Of the entries below, return exactly those lines that fall between the one containing "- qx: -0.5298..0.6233" and the one containing "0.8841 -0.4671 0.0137", the two end lines included.

── Working data

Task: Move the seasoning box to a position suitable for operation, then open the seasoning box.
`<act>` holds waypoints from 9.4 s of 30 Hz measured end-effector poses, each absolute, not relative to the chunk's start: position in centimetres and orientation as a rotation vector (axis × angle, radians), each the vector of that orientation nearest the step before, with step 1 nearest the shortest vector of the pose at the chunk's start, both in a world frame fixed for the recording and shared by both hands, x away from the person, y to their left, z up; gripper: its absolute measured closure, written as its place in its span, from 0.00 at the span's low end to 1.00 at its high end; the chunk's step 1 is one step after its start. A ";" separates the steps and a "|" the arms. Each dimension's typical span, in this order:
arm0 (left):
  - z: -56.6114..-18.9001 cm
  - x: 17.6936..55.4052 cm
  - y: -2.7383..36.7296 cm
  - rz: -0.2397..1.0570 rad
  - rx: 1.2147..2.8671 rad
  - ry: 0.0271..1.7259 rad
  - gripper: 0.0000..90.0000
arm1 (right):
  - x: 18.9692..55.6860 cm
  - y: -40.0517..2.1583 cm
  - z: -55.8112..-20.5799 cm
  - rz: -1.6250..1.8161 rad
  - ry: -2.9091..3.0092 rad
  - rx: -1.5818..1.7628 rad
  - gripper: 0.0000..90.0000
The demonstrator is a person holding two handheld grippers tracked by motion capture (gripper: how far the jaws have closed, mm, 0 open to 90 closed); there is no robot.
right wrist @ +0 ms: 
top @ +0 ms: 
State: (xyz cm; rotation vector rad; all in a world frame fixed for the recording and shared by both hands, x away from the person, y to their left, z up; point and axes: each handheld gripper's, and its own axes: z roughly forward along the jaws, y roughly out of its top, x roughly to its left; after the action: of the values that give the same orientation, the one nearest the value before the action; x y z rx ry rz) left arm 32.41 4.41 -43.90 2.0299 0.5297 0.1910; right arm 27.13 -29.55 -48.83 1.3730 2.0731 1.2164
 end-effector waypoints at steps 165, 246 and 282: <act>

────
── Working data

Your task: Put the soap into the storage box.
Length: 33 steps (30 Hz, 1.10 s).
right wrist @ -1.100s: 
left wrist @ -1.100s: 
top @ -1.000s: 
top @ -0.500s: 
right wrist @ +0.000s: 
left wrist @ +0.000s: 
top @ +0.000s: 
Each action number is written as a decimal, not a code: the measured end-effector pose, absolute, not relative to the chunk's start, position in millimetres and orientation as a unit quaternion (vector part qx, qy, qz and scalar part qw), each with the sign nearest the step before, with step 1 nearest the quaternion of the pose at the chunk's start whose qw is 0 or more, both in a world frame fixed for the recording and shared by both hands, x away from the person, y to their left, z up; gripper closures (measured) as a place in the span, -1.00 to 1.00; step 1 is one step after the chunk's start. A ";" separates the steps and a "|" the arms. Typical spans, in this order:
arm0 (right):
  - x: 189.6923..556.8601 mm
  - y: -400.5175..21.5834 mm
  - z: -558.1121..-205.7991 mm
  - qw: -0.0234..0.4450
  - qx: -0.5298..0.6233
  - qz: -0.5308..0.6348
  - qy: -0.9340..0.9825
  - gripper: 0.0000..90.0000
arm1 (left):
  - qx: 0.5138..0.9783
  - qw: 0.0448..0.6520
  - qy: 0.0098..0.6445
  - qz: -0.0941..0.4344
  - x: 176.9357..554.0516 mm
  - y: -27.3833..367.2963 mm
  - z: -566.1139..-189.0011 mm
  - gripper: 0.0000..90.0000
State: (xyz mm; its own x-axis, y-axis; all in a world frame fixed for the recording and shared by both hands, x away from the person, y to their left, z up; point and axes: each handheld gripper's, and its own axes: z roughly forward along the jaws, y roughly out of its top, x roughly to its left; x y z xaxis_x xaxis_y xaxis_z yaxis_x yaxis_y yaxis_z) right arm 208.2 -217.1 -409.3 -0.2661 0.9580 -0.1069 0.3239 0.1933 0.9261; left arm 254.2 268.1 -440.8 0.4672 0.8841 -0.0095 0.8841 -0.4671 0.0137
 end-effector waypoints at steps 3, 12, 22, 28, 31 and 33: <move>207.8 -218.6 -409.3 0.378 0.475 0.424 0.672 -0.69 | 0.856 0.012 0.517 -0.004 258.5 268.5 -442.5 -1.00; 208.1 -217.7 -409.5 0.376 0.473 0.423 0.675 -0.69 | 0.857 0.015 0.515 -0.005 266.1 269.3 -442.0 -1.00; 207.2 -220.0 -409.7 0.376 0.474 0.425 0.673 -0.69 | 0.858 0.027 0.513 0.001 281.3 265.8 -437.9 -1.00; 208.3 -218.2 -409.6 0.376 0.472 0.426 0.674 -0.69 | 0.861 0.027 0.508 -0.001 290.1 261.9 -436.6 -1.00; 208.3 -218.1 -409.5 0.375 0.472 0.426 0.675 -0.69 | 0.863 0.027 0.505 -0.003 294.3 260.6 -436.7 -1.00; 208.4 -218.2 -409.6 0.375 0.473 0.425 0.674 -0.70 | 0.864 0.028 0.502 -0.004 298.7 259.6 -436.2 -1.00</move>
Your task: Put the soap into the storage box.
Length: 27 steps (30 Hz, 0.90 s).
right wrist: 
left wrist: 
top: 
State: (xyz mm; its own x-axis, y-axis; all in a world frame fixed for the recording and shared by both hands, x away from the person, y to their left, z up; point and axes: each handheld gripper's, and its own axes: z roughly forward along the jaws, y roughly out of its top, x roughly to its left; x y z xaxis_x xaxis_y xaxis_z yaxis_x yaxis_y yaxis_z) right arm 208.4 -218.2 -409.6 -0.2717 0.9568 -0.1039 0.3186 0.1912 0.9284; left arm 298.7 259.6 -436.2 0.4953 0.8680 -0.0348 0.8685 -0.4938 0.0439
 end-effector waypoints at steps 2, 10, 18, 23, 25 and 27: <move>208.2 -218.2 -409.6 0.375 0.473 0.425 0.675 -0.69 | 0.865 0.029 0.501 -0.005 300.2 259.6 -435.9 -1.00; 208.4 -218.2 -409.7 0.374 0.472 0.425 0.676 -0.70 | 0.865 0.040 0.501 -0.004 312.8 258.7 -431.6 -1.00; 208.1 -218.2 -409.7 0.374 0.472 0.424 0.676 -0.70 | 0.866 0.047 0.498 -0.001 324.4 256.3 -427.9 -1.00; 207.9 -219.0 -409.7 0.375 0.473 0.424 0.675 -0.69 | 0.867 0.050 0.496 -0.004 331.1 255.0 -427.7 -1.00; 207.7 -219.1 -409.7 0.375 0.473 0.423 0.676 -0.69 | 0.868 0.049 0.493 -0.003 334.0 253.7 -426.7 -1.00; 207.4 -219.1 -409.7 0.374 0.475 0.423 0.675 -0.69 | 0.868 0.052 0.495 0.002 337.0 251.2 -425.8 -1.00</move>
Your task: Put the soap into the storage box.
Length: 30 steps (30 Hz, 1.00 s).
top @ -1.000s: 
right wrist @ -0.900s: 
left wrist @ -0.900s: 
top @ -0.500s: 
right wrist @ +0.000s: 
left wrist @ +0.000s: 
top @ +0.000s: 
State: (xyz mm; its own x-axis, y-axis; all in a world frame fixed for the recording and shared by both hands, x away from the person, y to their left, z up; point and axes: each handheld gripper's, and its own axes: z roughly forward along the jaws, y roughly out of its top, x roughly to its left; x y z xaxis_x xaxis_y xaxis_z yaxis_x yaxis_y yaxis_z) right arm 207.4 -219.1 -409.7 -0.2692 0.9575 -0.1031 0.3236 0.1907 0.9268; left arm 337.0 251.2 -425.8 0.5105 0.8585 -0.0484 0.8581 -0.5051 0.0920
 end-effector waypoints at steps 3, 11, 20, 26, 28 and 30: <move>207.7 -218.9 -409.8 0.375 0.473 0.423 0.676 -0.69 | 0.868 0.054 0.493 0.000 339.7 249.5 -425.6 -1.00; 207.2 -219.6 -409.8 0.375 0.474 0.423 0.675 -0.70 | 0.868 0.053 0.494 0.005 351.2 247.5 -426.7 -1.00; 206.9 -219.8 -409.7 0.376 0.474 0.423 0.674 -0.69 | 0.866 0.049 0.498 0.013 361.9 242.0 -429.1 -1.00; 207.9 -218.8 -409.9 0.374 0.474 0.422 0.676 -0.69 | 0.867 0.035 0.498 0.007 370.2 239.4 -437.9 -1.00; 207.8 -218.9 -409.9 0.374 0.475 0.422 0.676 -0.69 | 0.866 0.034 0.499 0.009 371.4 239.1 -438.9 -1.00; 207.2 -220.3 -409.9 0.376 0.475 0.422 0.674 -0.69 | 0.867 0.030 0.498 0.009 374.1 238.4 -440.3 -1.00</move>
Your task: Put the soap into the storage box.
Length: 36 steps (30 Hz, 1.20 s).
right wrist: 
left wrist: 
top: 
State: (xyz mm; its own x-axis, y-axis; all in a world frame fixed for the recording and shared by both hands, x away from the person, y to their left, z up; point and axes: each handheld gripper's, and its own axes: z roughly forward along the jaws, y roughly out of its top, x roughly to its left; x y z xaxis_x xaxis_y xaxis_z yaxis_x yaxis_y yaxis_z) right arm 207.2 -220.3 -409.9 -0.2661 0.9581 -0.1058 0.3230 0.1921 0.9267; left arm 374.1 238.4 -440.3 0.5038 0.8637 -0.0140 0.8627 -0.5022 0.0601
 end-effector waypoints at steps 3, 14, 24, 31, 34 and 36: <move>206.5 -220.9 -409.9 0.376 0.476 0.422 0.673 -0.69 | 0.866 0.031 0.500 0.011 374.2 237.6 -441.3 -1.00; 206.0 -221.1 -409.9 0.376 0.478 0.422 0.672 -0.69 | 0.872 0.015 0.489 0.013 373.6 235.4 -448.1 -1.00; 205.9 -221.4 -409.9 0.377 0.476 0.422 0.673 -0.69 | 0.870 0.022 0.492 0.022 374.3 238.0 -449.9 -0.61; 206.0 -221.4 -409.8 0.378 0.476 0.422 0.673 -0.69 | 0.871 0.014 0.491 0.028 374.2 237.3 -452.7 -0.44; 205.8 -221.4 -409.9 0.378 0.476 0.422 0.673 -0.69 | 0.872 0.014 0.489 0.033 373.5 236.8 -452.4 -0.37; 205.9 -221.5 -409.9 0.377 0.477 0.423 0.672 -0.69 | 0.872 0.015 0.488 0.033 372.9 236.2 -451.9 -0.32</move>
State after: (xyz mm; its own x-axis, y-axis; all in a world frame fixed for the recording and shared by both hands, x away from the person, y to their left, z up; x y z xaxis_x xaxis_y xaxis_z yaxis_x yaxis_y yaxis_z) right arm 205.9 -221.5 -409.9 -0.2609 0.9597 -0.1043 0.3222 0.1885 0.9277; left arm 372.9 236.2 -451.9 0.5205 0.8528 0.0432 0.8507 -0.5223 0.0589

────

→ **Response area**:
  - qx: -0.5298..0.6233
  - qz: -0.5308..0.6348
  - qy: -0.9340..0.9825
  - gripper: 0.0000..90.0000
arm1 (left):
  - qx: 0.5138..0.9783
  - qw: 0.0448..0.6520
  - qy: 0.0098..0.6445
  - qz: -0.0941..0.4344
  - x: 176.9357..554.0516 mm
  - y: -27.3833..367.2963 mm
  - z: -566.1139..-189.0011 mm
  - gripper: 0.0000..90.0000
State: (xyz mm; its own x-axis, y-axis; all in a world frame fixed for the recording and shared by both hands, x away from the person, y to their left, z up; point and axes: each handheld gripper's, and its own axes: z roughly forward along the jaws, y roughly out of its top, x roughly to its left; x y z xaxis_x xaxis_y xaxis_z yaxis_x yaxis_y yaxis_z) right arm 208.2 -217.1 -409.3 -0.2661 0.9580 -0.1069 0.3239 0.1933 0.9261; left arm 254.2 268.1 -440.8 0.4672 0.8841 -0.0095 0.8841 -0.4671 0.0137

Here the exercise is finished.